Design resources are essential complements to the introduction of any new device, so NXP offers four reference circuits dedicated to frequencies at which the MRF1K50H will most frequently be used:
- 27 MHz:
This narrowband reference design is dedicated to the most common frequency employed in industrial applications such as heat sealing, drying, and welding.
- 81.36 MHz:
Manufacturers have settled on 81.36 MHz for excitation of CO2 lasers, for which the MRF1K50H is well-suited.
- 87.5 to 108 MHz:
FM and digital radio transmitters will benefit from the very high power of the MRF1K50H, as it can reduce the number of transistors and amplifier modules required to deliver a specific RF output power at the antenna terminals. This broadband reference design expressly serves the design of the systems.
- 230 MHz:
Narrowband aerospace and other applications operating at this frequency use pulsed rather than CW signals. This reference design is designed to accommodate applications with pulse rates of 100 μs at 20% duty cycle while delivering 1500 W of peak power.
The MRF1K50H and its variants are currently in production.

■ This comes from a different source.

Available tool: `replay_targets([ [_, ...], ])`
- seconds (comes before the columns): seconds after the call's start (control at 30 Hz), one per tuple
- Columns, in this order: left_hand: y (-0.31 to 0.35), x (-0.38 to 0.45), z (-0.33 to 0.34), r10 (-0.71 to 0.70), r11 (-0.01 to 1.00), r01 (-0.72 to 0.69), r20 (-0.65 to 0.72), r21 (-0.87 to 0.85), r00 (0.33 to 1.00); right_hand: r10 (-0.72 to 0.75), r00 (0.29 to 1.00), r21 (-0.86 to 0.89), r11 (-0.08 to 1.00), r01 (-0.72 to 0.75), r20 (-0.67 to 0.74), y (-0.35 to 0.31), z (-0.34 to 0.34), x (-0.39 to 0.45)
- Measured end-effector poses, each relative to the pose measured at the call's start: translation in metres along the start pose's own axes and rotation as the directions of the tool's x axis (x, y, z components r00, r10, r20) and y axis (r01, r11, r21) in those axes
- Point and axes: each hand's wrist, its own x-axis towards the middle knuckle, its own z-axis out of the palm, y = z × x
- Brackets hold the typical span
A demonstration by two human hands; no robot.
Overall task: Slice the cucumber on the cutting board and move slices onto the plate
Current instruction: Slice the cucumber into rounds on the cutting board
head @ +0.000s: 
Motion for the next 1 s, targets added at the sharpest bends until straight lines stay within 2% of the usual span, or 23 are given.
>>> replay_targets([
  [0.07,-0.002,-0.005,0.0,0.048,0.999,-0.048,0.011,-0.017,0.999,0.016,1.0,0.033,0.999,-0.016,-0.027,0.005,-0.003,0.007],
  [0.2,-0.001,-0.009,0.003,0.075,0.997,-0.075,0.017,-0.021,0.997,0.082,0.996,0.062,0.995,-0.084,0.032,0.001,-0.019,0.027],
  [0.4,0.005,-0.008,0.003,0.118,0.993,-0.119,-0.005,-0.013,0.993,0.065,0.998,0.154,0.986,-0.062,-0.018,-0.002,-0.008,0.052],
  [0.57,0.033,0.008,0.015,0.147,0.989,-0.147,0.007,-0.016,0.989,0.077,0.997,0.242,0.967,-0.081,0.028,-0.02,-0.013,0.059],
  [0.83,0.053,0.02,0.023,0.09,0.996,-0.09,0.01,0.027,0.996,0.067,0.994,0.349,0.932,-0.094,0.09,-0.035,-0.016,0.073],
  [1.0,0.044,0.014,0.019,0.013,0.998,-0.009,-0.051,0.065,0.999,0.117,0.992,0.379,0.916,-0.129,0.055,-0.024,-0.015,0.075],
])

In addition, many of the systems in which the MRF1K50H will be used, especially those in defense and industrial applications, are expected to be in service for many years. Consequently, it’s essential for OEMs to know that key components will be available over this time period. To accommodate these applications, NXP has created a Product Longevity Program that guarantees availability of RF power transistors such as the MRF1K50H for at least 15 years after their introduction. In the case of the MRF1K50H, NXP will provide the device into least 2031.